- [EXERCISE OBJECTIVE] All lines from the one containing "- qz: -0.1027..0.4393" through the final line of the listing below are to be retyped exactly; nothing else goes in the result.

BEGIN SUPPLIED MATERIAL

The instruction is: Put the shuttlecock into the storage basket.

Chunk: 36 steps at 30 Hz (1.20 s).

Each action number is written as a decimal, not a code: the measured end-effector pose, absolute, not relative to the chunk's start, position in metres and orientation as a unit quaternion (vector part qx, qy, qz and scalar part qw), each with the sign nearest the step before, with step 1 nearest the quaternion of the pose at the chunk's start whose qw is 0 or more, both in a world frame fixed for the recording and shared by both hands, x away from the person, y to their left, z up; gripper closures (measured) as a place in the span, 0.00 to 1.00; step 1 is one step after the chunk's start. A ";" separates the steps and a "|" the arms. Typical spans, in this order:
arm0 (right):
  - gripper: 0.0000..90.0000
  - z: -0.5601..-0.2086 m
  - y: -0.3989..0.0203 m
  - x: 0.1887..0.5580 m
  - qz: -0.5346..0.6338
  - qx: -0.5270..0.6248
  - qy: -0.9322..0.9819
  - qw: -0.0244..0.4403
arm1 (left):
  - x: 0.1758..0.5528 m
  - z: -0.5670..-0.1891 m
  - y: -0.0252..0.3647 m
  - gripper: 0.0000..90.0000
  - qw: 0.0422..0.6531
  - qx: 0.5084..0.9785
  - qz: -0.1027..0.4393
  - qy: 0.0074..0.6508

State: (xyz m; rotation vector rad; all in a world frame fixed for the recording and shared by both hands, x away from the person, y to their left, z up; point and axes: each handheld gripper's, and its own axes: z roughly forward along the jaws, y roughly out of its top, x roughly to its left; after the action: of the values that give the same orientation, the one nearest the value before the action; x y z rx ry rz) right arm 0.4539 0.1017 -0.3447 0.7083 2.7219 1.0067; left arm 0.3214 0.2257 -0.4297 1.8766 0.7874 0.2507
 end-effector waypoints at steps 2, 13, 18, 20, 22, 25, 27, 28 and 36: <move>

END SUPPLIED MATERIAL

- [WRITTEN RESPONSE]
  - qz: -0.1027..0.4393
  - qy: 0.0074..0.6508

State: (xyz m; rotation vector rad; all in a world frame fixed for the recording and shared by both hands, x away from the person, y to their left, z up; point and axes: each handheld gripper's, and its own axes: z roughly forward along the jaws, y roughly out of its top, x roughly to its left; after the action: of the values that give the same orientation, the one nearest the value before the action; x y z rx ry rz) right arm 0.4539 0.1017 -0.3447 0.7083 2.7219 1.0067; left arm 0.3214 0.2257 -0.4297 1.8766 0.7874 0.2507
 end-effector waypoints at steps 2, 13, 18, 20, 22, 25, 27, 28 and 36: <move>

This answer is complete.